La adrenalina se ha utilizado en el tratamiento del crup infeccioso, pero pocos estudios evalúan su uso en el estridor post-extubación, pero se ha demostrado que la l- adrenalina es tan segura y efectiva como la adrenalina racémica103. La dosis utilizada es 5 ml (5mg) de adrenalina 1:1000 diluida con solución fisiológica104 otros autores sugieren 0,5mg/kg con un máximo de 6mg105 y la duración del efecto es de alrededor de 2hs.
Conclusiones
El manejo adecuado de la vía aérea requiere conocimientos sobre las particularidades anatómicas y la fisiología respiratoria de los niños. En la gran mayoría de los pacientes, el procedimiento de intubación se puede realizar con una adecuada combinación farmacológica y una serie de destrezas con las que hay que familiarizarse.

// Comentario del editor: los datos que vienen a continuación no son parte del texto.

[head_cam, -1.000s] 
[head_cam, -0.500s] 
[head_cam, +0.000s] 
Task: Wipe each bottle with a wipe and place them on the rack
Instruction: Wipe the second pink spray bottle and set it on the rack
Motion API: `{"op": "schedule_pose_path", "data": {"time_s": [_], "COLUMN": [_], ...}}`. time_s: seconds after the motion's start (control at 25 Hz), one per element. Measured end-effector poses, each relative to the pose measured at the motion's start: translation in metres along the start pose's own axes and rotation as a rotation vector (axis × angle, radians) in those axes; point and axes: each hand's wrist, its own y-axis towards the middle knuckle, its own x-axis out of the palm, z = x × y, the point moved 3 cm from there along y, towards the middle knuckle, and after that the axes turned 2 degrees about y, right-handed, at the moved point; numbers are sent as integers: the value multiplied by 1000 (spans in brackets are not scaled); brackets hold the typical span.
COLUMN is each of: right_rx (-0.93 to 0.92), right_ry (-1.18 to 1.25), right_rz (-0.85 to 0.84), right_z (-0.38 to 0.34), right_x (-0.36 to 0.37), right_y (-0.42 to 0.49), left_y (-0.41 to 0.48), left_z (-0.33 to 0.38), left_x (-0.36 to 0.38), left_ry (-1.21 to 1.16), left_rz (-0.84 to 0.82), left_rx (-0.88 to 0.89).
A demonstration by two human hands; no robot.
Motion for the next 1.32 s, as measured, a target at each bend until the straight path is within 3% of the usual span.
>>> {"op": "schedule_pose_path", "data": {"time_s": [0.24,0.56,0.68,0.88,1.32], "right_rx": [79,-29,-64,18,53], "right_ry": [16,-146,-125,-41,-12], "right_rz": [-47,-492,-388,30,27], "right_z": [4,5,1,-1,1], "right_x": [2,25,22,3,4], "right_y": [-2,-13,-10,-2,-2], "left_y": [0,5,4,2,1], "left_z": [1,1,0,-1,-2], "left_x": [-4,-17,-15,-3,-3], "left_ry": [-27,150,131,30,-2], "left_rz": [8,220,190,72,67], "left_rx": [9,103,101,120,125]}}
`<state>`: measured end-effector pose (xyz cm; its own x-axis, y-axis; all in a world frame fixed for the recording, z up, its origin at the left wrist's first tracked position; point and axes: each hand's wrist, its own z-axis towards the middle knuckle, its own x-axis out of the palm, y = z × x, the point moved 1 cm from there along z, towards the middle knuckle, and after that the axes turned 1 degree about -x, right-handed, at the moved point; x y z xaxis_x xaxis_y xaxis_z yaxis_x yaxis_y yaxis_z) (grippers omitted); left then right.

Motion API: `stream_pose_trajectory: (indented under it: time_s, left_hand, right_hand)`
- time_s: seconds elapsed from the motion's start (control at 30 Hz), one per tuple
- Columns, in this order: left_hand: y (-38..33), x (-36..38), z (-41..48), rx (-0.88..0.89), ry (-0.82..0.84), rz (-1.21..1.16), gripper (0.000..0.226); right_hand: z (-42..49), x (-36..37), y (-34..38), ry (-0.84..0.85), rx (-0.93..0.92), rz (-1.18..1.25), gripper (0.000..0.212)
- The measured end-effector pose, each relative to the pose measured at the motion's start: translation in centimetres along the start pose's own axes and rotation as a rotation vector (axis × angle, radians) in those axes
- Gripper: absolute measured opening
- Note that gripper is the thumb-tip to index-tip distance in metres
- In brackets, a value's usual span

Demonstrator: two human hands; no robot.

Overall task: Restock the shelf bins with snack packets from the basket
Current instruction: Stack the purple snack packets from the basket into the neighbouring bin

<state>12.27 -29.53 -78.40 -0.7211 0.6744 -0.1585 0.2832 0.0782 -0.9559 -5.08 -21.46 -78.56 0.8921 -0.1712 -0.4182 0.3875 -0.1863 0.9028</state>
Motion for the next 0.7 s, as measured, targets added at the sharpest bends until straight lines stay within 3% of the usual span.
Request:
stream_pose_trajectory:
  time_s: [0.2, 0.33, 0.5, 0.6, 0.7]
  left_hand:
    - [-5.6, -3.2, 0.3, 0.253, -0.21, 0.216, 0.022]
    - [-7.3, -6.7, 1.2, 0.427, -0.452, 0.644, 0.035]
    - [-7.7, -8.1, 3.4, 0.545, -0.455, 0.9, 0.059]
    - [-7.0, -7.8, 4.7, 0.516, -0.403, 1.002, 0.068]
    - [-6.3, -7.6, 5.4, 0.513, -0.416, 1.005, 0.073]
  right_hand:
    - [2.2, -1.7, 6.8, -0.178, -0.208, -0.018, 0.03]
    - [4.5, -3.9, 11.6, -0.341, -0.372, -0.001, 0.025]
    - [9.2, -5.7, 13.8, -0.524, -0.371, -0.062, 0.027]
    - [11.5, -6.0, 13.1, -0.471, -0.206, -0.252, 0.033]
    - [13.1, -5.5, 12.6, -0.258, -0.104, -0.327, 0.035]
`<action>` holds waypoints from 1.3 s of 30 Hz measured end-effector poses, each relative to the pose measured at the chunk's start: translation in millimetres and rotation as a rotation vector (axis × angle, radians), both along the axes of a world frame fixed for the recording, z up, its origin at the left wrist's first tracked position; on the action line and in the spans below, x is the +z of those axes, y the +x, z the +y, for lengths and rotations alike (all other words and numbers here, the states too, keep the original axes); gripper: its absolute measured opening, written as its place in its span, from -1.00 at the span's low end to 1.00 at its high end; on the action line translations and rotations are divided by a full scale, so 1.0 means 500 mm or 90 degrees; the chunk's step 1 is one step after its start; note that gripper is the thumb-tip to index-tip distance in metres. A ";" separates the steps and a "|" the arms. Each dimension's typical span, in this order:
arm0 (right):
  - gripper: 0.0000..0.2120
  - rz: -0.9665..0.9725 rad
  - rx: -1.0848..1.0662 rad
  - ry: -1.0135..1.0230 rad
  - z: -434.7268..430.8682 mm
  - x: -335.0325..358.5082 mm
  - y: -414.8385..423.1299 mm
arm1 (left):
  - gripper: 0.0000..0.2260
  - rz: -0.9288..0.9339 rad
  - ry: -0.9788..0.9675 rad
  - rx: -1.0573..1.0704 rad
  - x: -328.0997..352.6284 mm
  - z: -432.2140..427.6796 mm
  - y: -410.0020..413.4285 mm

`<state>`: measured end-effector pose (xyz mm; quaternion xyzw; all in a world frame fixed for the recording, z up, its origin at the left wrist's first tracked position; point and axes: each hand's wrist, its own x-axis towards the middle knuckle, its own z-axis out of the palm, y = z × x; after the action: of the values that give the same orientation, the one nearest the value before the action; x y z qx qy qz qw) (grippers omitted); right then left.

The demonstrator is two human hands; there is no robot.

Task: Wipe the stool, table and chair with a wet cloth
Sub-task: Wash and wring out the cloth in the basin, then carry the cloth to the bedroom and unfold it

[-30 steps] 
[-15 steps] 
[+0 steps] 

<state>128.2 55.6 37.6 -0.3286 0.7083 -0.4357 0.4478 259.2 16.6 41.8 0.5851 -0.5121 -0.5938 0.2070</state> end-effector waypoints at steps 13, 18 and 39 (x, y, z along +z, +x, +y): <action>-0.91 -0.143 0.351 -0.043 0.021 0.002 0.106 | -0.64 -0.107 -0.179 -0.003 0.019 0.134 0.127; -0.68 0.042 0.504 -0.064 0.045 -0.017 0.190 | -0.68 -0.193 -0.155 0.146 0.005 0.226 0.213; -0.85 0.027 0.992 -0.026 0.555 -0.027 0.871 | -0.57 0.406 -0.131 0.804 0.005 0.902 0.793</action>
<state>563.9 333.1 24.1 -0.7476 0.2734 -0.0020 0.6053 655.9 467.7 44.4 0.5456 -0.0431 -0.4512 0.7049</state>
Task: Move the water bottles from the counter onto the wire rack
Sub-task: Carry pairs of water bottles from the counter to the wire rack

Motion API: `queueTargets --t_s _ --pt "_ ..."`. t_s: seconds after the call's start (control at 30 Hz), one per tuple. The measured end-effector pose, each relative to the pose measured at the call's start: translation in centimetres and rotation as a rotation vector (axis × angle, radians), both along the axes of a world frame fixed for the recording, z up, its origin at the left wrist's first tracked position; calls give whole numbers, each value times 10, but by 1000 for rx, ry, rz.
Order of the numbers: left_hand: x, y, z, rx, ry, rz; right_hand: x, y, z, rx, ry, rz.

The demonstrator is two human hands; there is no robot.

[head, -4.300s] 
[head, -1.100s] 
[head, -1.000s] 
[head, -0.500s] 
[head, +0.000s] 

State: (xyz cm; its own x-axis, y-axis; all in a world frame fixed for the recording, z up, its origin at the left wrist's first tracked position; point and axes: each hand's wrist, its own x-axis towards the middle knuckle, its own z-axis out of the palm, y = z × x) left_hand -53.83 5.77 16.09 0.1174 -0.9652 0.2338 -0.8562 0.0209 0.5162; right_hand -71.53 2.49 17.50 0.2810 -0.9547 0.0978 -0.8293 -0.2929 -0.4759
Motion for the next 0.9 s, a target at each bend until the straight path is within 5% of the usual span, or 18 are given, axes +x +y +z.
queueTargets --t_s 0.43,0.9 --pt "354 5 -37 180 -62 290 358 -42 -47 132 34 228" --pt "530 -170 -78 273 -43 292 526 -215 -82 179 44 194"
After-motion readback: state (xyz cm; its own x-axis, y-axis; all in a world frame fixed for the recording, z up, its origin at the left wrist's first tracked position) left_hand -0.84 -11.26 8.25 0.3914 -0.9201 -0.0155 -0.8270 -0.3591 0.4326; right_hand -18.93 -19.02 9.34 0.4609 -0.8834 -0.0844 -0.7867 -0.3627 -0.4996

Debe tenerse siempre un plan alternativo para manejar las complicaciones asociadas al procedimiento, cuando un paciente no puede ser ventilado, sedado o intubado.
El procedimiento debe concebirse como una tarea que debe ser realizada por un equipo de profesionales, tanto en el área de emergencias como en la terapia intensiva. La tarea en conjunto disminuye las complicaciones y errores que se pueden suscitar, aun cuando el procedimiento no se realice rutinariamente.